= List of BR 'Clan' Class locomotives =

Below are the names and numbers of the steam locomotives that comprised the BR standard class 6, or 'Clan' Class that ran on the Scottish Region of British Railways' railway network. They represented an attempt to regionalise some of the names of the standard pacifics, resulting in E.S. Cox's decision to name the class after the former Highland Railway's outgoing Clan Class, designed by Christopher Cumming.
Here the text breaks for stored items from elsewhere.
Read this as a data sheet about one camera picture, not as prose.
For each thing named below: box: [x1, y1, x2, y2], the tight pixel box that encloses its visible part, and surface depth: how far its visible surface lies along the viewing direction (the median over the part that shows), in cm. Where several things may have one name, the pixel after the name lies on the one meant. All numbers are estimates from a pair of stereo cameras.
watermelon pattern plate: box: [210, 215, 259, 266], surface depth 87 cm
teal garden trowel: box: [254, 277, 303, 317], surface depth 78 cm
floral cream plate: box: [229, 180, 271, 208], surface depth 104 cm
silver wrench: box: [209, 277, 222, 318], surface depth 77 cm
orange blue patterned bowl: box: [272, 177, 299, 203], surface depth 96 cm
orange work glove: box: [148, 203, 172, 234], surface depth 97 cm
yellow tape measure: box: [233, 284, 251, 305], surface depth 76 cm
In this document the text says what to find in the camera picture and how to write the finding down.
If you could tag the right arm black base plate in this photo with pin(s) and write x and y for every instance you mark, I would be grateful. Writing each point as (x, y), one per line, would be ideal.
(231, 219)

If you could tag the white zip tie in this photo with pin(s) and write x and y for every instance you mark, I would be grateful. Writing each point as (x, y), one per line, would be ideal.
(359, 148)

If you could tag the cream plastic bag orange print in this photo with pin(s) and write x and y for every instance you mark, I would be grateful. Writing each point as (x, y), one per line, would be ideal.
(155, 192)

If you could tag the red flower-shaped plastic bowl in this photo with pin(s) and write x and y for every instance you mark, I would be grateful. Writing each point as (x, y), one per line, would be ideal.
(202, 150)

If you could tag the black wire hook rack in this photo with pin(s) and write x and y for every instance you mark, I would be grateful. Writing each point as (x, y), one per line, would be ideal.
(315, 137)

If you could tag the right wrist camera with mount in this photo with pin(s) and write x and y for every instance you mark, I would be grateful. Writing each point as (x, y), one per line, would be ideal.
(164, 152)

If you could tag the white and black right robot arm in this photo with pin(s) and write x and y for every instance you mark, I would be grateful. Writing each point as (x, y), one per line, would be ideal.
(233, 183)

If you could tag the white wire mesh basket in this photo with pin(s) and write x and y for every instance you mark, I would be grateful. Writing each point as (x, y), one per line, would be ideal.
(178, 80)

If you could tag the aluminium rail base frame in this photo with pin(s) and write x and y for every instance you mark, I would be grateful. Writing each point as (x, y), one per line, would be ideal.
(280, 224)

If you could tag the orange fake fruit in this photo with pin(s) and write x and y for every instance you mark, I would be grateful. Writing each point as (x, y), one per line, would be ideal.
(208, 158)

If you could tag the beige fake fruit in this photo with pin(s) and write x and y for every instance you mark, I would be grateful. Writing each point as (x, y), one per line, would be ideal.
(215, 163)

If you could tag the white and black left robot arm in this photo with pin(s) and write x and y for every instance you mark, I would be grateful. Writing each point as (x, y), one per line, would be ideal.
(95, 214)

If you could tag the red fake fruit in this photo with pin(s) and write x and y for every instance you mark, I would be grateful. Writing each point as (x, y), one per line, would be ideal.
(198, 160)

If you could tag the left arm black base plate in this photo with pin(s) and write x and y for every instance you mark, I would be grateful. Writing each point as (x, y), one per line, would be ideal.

==Locomotives as constructed==

| BR No. | Name | Builder | When built | Withdrawn | Notes |
|---|---|---|---|---|---|
| 72000 | Clan Buchanan | Crewe | December 1951 | December 1962 |  |
| 72001 | Clan Cameron | Crewe | December 1951 | December 1962 |  |
| 72002 | Clan Campbell | Crewe | June 1952 | December 1962 |  |
| 72003 | Clan Fraser | Crewe | June 1952 | December 1962 |  |
| 72004 | Clan MacDonald | Crewe | July 1952 | December 1962 |  |
| 72005 | Clan MacGregor | Crewe | July 1952 | May 1965 | Never fitted with Automatic Warning System (AWS) |
| 72006 | Clan MacKenzie | Crewe | July 1952 | May 1966 |  |
| 72007 | Clan MacKintosh | Crewe | August 1952 | December 1965 |  |
| 72008 | Clan MacLeod | Crewe | September 1952 | April 1966 |  |
| 72009 | Clan Stewart | Crewe | September 1952 | August 1965 |  |

==Unbuilt locomotives==

A further 15 'Clans' was projected, but due to an acute shortage of steel, the order was frequently postponed until the advent of the British Railways Modernisation Plan, which led to the order being cancelled. Five of the unbuilt locomotives were expected to operate on the Southern Region and so a change in naming style was planned for the next five in series. It was intended to revert to Scottish Region parlance for the final ten. The projected names were:

Southern Region.

72010 Hengist,
72011 Horsa,
72012 Canute,
72013 Wildfire,
72014 Firebrand.

Scottish Region.

72015 Clan Colquhoun,
72016 Clan Graham,
72017 Clan MacDougall,
72018 Clan MacLean,
72019 Clan Douglas,
72020 Clan Gordon,
72021 Clan Hamilton,
72022 Clan Kennedy,
72023 Clan Lindsay,
72024 Clan Scott.

The names Hengist and Horsa had been used previously by BR for cross-channel Sealink ships.

===New build===

A start has been made on constructing a new locomotive of the missing batch of 15, number 72010 Hengist, being assembled at CTL Seal in Sheffield. This locomotive project constitutes the commencement of the 1000th locomotive build to a British Railways standard design.